The entire Screendoor team joins me on El Pack to answer your questions on how to build a venture capital fund. We bring on three GPs at VC funds to ask three different questions.
Kyber Knight Capital’s Linus Liang asked about why LPs choose to bet on new managers as opposed to investing in more established funds.
NOMO Ventures’ Kate Rohacz asked about what parts of venture do LPs think is most opaque.
Articulate’s Helen Min asked if every emerging manager should scale into a larger firm.
The Screendoor team is a powerhouse of experienced LPs, bringing together institutional investment experience that spans over a decade. Lisa Cawley, Layne Johnson, and Jamie Rhode have each built institutional venture programs within innovative family offices, financial institutions, and pensions. They have invested in venture capital across stages, sectors, and geographies, and in particular are known as a go-to for emerging managers.
Lisa Cawley is the Managing Director of Screendoor. Previously, Lisa worked with a private multi-billion-dollar global investment firm where she was involved in all aspects of managing the firm’s private market portfolio, including sourcing and manager due diligence, asset allocation and forecasting, and creating and implementing the firm’s investment data tools and analytics.

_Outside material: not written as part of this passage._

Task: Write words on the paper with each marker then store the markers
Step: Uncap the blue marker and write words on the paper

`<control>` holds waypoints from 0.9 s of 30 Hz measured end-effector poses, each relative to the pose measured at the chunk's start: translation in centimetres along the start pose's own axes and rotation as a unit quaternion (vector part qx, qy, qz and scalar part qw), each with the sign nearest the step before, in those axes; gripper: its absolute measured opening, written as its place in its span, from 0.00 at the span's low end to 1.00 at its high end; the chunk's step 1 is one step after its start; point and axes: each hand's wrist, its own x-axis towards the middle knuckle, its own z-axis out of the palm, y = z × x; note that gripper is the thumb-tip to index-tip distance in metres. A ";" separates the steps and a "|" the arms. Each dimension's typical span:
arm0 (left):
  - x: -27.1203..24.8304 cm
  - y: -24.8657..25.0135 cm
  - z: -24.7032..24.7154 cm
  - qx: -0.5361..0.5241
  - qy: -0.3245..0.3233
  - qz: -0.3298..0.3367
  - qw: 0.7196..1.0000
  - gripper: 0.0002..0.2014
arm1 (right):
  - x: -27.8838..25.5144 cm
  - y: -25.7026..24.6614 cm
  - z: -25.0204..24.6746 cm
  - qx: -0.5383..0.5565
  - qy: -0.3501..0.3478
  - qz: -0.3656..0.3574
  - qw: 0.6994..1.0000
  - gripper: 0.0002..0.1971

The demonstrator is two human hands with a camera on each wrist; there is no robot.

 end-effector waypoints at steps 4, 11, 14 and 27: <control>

Lisa started her career at Ernst & Young, where she served on private equity, venture capital, and public CPG clients. Lisa earned an MBA and an MSF from Loyola University Maryland, and she obtained a BBA in Accounting with a double minor in Information Systems and Spanish from Loyola University Maryland. She is a CFA Charterholder and holds a CPA.
Layne Johnson is a Partner at Screendoor. Previously, she led the Venture & Growth Equity manager selection effort at the Teacher Retirement System of Texas (“TRS”). At TRS, Layne was responsible for setting the venture capital strategy, including portfolio construction, new manager sourcing and diligence, and increasing exposure to emerging venture managers. She had previously been at Goldman Sachs, since 2012, in the External Investing Group (“XIG”), based out of the New York and San Francisco offices. At GS, Layne initially worked on the hedge fund manager selection team and then moved over to the private side of the business to focus on technology and venture manager selection and secondaries. She also helped lead the Launch with GS Program, including sourcing, investing in, and building portfolios of diverse managers. Layne holds a BA in History from Yale University and currently serves on the St. David’s Foundation Investment Committee.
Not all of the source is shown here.